_WHAT YOU ARE ASKED TO DO:_ Among the lines below, copy exactly those from the one with "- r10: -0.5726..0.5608" through the one with "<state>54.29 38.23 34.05", counting both ends.

++++ PROVIDED INFORMATION

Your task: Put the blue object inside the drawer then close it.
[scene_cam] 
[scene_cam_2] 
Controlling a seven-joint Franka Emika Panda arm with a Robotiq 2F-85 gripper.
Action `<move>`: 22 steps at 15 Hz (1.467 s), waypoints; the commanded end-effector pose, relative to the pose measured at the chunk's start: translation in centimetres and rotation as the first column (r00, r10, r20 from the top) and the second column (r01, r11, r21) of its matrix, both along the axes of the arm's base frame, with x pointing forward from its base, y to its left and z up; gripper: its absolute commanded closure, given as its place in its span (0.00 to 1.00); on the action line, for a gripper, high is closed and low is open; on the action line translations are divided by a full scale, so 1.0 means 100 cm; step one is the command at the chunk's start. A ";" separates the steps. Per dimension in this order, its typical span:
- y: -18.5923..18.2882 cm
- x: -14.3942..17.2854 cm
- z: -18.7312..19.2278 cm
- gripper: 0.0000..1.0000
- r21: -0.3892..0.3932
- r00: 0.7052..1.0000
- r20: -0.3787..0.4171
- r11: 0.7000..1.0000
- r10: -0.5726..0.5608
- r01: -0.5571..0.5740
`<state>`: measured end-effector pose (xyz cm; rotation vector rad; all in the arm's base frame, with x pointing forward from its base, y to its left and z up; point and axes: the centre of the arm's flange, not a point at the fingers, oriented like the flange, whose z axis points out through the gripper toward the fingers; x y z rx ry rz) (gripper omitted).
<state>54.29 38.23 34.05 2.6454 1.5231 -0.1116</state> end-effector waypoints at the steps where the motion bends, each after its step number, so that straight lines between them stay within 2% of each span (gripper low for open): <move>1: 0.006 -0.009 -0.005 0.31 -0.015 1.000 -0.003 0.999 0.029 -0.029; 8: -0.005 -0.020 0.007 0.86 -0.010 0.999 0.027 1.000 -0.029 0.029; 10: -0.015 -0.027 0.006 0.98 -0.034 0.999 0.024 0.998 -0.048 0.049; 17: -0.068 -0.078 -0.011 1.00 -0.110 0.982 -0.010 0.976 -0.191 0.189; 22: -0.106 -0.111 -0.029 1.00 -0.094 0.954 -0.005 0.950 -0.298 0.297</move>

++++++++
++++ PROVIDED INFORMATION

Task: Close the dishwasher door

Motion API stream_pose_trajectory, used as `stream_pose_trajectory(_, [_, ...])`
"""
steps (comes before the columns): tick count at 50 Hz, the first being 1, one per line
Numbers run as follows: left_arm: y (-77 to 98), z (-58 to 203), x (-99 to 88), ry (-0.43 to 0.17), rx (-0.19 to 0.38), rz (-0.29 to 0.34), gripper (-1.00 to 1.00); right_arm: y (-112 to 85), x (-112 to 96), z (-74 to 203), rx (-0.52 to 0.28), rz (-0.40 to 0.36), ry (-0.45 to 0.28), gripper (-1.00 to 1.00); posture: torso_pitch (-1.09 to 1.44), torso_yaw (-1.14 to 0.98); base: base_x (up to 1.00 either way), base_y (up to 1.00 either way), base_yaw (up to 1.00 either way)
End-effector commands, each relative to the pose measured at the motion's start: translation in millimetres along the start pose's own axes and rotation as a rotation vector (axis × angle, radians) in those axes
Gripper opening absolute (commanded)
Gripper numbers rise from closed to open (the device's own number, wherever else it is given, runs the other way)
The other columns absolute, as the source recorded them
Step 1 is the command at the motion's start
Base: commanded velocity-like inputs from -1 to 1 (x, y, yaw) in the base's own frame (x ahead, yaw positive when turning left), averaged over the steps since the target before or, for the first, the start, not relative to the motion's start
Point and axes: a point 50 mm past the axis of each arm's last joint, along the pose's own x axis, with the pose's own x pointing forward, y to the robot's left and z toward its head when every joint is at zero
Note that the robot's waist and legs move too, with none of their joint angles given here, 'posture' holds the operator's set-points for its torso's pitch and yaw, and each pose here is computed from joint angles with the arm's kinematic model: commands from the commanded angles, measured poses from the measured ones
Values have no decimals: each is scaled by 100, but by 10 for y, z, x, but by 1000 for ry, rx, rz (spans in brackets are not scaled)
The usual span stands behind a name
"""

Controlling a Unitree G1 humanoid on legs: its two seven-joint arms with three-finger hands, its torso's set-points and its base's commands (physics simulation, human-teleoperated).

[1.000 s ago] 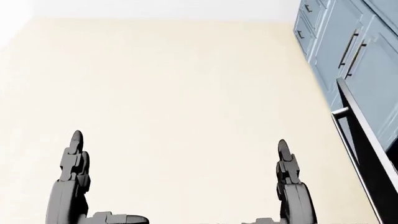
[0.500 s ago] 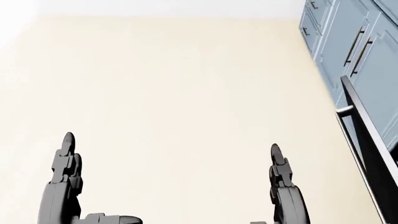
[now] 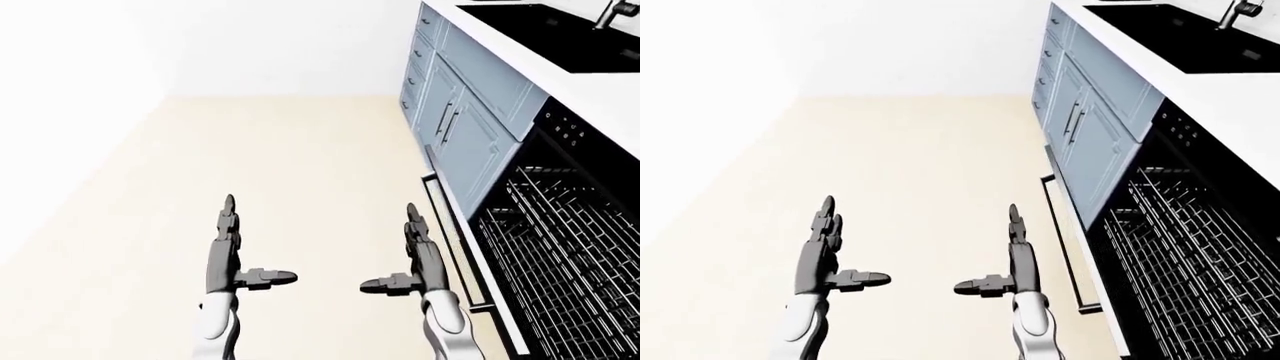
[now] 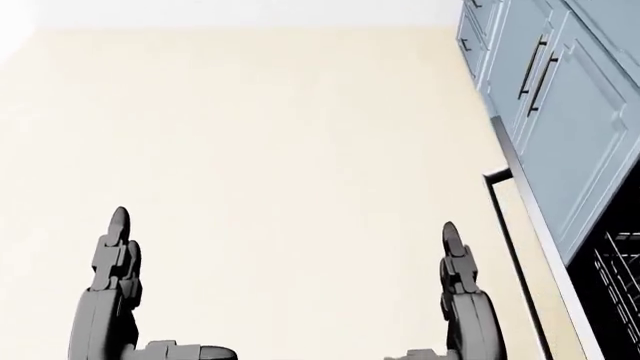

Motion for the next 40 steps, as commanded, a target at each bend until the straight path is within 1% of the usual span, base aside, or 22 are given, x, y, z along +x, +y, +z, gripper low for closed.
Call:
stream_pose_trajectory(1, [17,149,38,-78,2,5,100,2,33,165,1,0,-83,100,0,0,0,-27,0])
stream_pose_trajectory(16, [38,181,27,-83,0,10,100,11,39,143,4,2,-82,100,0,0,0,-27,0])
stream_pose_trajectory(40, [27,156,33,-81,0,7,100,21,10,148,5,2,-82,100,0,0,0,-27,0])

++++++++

_RESPONSE BELOW:_
- r10: -0.5726..0.5608
- r01: -0.5571..0.5740
`<state>`: measured end-effector pose (xyz cm; rotation vector rad; all in the arm's base frame, with x pointing forward from its base, y to its left and z up; point and axes: the centre of the arm's flange, not a point at the fingers, oriented like the flange, whose z axis points out through the gripper toward the fingers; x y z rx ry rz) (gripper omitted).
<state>54.29 38.23 34.05 2.6454 1.5231 -0.1116</state> end-effector waypoints at the steps where the motion bends, each after its step number, so that straight lines between them stay within 2% of each span (gripper low for open): <move>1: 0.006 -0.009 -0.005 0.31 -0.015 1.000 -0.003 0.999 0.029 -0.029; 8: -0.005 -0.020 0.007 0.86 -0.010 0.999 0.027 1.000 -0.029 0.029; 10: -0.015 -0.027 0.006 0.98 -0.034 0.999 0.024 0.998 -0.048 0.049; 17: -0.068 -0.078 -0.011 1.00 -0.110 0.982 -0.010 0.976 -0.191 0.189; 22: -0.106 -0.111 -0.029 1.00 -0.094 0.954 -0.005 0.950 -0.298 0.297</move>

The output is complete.